Lately it’s been a gamble, I either wake up really early or I get to sleep in a bit.
I can’t say which I prefer. For obvious reasons I am a fan of sleeping in any capacity and always grateful when my body allows me to rest.
On the other hand, the mornings that I wake early always turn into a sweet time. Sometimes I read, sometimes I journal, sometimes someone joins me for a morning talk. The house is quiet, and I can usually gather my thoughts.
Since James updated the Friday after my last chemo I’ve wanted to update often; but I have been unable to actually formulate what was on my heart into words.
Getting used to life with chemo has had its fair share of challenges. Our doctor told us Thursday right before chemo that we shouldn’t have any surprises with round 2.
Um…
Waking up with chills and fever at 3:30 am the next day constitutes as a surprise in my book. A friend had prayed for no side effects this round, and I remember laying there praying and thinking, “God, her faith!?” and the chills stopped. In mid shake they just stopped. James was out of the room trying to find the thermometer, when he got back I told him they had stopped, to just come back to bed. I laid in bed for the next few hours thinking. A couple hours later I had a fever of 102.2 but wasn’t shaking like I had in the middle of the night.
I am not sure what all that means. In addition to the fever, I was swollen and flushed red. Advil took my fever down but not the swelling or redness. Grace told me, “Mom, your eyes aren’t open all the way.”
We spent a good portion of that day in the Oncology Infusion room. They did several tests and gave me fluids and a concoction of things to battle the reaction I was having. Mostly I slept while James watched me. A dear friend asked if she could relieve James, I told her that James couldn’t be pried away! He has been my steady shoulder to lean on; he doesn’t let me get by with much.
The following few days were pretty much a blur of me laying around.

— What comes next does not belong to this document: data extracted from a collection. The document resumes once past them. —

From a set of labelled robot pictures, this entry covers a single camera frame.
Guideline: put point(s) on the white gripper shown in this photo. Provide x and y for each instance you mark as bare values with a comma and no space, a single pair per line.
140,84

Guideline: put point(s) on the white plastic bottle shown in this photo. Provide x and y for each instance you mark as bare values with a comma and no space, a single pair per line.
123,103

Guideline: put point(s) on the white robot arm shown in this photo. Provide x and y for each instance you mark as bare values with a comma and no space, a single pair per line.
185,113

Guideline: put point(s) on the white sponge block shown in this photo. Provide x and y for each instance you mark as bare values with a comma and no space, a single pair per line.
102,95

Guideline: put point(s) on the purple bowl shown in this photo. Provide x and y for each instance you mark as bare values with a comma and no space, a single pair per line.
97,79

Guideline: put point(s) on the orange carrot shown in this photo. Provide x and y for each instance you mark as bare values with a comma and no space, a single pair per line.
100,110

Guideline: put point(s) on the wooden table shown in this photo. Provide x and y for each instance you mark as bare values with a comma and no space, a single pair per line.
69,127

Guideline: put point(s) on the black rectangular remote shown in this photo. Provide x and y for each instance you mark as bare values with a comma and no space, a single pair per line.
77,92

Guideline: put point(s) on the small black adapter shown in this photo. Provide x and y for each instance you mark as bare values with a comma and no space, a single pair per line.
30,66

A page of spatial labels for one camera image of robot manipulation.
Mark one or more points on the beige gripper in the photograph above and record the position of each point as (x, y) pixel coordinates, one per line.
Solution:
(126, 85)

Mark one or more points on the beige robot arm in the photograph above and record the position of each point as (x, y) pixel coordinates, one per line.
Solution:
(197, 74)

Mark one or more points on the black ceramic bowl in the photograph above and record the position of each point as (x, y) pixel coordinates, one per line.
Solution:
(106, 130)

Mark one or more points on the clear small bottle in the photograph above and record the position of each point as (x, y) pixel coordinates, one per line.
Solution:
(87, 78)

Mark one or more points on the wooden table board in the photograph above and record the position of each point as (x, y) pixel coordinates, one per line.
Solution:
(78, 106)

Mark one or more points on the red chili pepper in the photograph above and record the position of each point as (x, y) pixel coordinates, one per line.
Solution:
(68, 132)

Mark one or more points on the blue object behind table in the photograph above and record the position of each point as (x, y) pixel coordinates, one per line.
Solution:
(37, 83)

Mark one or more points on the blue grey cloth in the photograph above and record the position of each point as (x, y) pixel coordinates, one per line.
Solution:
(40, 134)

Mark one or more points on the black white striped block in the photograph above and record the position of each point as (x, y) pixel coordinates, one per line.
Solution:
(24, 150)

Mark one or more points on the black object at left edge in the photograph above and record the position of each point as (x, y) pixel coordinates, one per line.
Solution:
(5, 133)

There is a scripture that plays over and over in my head. It is the story of the invalid, Jesus asked him, “Do you want to get well?”
YES!!! I want to be well. I want to live. I want to be part of the life that is swirling around me. I am learning to appreciate the small things; things that I have been guilty of taking for granted.
My nephew actually helped open my eyes to some of this.
I LOVE my niece and my nephews, they add so much joy to my heart; they are full of life, and I am always happy to be around them. When all the cousins get together, they make the sweetest chaos, and I revel in it! I may be partial, but they’re super neat kids who always make me smile. I could go on and on about each of them.
While picking up our kids after a recent doctor appointment, my nephew Jayden asked me to push him on the swing. Of course, even though I was tired, I could not say no, so he climbed on the swing, and I started pushing him. He started pumping his legs, and soon he was soaring high.
Surprised at how well he was doing, I said, “Jay! You have this swing thing down!”
“I know, you taught me at your house.”
“You remember that?!”
He proceeded to tell me in great detail about our swing set with the playhouse on it and how I had taught him to swing. He has a better memory than I do!
“Aunt Sarah, I need more gas!” was his cute way of saying, “push me more!”
I walked away refreshed. Something seemingly so little created a sweet memory in his life.This has tickled my heart over and over.
I get so busy doing, doing and going to the next thing that I often fail to live in the moment and grasp the joy of the simple things that truly matter; like teaching my nephew to swing. That is important. Why do I let things like to-do lists and busy work rob me of these simple joys?
This last weekend a dear childhood friend was married. I was blessed to be able to stand with her. We were uncertain that I would be able to make it, especially after my hard reaction to chemo, but I was pleasantly surprised that I made it. Everyone took good care of me, and I mostly held the chairs down, but I was there. She was radiant, beautiful and happy. It blessed my heart to be there with her.
A dear friend encouraged me early on in this process. Even though she is fighting cancer, she realized the importance of seizing the day. None of us are guaranteed tomorrow, but we each have THIS day to make the most of it.